South Africa: Unsecured credit boom raises concern
Banks post strong income growth; Mass-market loans boost retail profits
The latest publicity campaign from South Africa’s National Credit Regulator (NCR) warns: "Do not borrow money you do not need. Spend wisely, borrow wisely, ungalahli." The slogan ends on a Zulu word meaning do not be wasteful and be careful. Investors in South African banks should take heed too.
The big four banks in South Africa, which account for around 85% of total assets, impressed with better-than-expected 2011 profits last month. They all saw more than 20% growth in headline earnings, the country’s main measure of earnings – which excludes various one-off items. Return on equity rose, with ratios of between 14.3% at Standard Bank to 19.5% at FirstRand.
Lower impairment charges, including from mortgages, were a key factor, as South Africa continued to recover from a recession after the collapse of Lehman Brothers. Credit impairment charges at Standard Bank, South Africa’s biggest lender, dropped 13%. Its bad debt shrank to 4.1% compared with 5.78% a year before.
For some, staff cuts have helped keep costs under control too: Standard Bank’s headcount dropped by 4% in 2011 – the final part of a 2010 corporate restructuring.
However, in 2012 and 2013, banks might be less able to rely on lower bad-debt charges and staff cuts as a means to boost growth. Now there are worries that profitability is becoming unduly dependent on a relatively new area of growth: short-term loans to the previously underserved, lower-income segments in retail.
Retail lending – including unsecured advances to those not sufficiently wealthy to provide collateral in the form of a house or car – was the main driver behind higher earnings at FirstRand, the second-biggest bank, last year.

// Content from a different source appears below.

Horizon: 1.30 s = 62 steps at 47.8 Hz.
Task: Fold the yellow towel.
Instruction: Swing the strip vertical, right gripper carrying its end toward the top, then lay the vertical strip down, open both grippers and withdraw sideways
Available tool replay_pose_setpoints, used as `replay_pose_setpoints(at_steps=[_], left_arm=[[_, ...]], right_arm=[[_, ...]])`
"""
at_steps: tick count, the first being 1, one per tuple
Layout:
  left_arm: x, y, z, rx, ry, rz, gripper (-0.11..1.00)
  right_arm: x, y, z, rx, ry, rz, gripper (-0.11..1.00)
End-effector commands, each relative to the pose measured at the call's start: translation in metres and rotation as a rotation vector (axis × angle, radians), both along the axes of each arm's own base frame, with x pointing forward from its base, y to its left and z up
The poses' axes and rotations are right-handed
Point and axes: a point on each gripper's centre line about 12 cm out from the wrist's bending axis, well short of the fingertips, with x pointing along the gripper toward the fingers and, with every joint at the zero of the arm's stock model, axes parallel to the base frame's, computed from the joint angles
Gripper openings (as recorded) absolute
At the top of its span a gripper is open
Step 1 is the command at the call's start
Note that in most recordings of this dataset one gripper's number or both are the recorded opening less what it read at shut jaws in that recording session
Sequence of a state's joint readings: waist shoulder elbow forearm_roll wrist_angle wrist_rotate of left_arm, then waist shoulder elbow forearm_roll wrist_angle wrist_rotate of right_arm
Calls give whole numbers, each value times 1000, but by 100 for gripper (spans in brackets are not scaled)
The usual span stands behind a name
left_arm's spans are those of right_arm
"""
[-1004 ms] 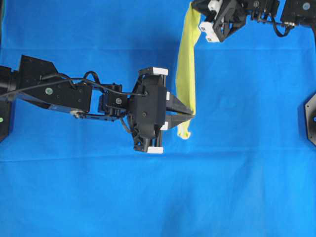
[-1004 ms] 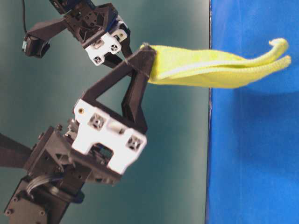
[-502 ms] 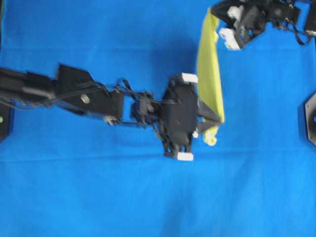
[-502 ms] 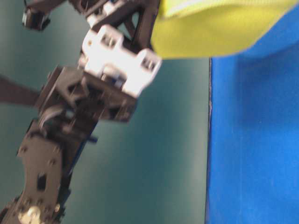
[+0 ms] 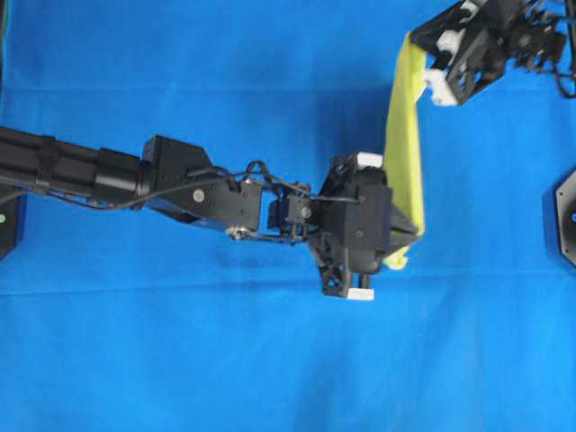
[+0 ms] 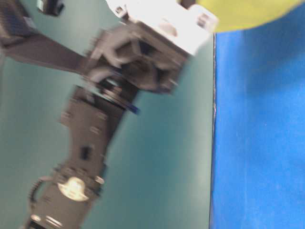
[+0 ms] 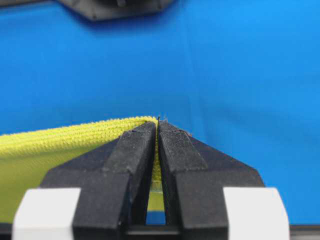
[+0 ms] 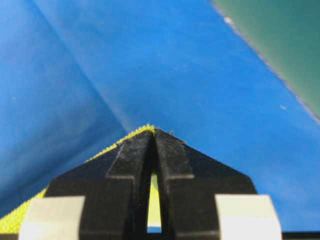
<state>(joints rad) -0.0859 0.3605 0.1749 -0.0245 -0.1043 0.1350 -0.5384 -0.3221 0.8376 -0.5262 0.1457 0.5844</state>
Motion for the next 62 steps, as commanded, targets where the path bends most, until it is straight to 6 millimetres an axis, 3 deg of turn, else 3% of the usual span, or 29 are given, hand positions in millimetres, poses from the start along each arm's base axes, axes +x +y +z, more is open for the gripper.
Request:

Similarly, headline earnings in personal and business banking rose 40% at Standard Bank. The retail unit at Nedbank, the fourth-biggest lender, increased headline earnings by 163%.
With economic growth rising to just over 3% last year, banks have been able to charge secured borrowers higher margins. But although in some cases mortgage lending increased, unsecured credit is rising much faster. By the end of the third quarter of last year, according to figures from the NCR and quoted by Bloomberg, unsecured loans were up more than 45% from the previous year.
Unsecured small loans
Frequently aimed at junior civil servants, the typical unsecured loans are about R10,000 – around a month’s salary – with a repayment schedule of between six and 18 months. Retail specialists Capitec and African Bank started the trend, after they were established 10 years ago – often nabbing loans businesses from low-end retailers, particularly of furniture.
African Bank and above all Capitec have seen by far the biggest growth in unsecured lending during the past five years: 219% and 656%, respectively, according to Johann Scholtz, at Afrifocus Securities in Cape Town.
Nevertheless, bigger banks are now following their lead. Unsecured loans, excluding credit cards, at FirstRand and Nedbank have risen by almost 60% since 2008.
"Some banks have made money from this sector and the [bigger] banks want a share of it," says Jana Kershaw, credit analyst at Rand Merchant Bank. Indeed, FirstRand CEO Sizwe Nxasana told Euromoney last year he was opening eight cut-price branches a month in low-income districts of South Africa as part of a strategy to target previously untapped consumers.
The Registrar of Banks, South Africa’s regulator, said last month it was launching an inquiry into unsecured lending at the big banks in South Africa. One problem, says Scholtz, is that as the central bank has kept rates on hold, loan sizes and maturities in the unsecured segment have been creeping up to as much as R250,000, repaid over seven years.
Sometimes, says Scholtz, banks have been providing more unsecured credit to those on higher incomes but with insufficient equity to meet the requisite loan-to-value ratios on larger purchases. Furthermore, unsecured lending might be contributing to a larger portion of banks’ net interest margin than their proportion of the loan book – just 8% – might suggest.
"If the boom [in unsecured lending] ends, it could be a big hit on profits," says Scholtz. Most at risk, he says, will be those banks that have given more unsecured loans to customers whose primary bank account is at a different firm, and whose credit risk is therefore more difficult to predict.
Part of the motivation has been to win over new customers and the attendant transaction fees. But interest rates on these unsecured loans can be as high as 40%. South African banks suffer more from shortages of liquidity than capital constraints, so it is also a means to boost return on equity in retail without tying up cash in mortgages.
Some gain comfort that South African household debt-to-disposable income is falling – from 78% to 75% in 2011, according to Standard Bank. "I don’t think it is a bubble," says Richard Ladbrook at Absa Capital. "These loans are becoming more affordable."
Nevertheless, the official unemployment rate in South Africa is about 25%. The savings ratio as a proportion of household income remains next to zero, and with rising consumer demand – potentially resulting in higher inflation – the Reserve Bank’s public statements are becoming more hawkish.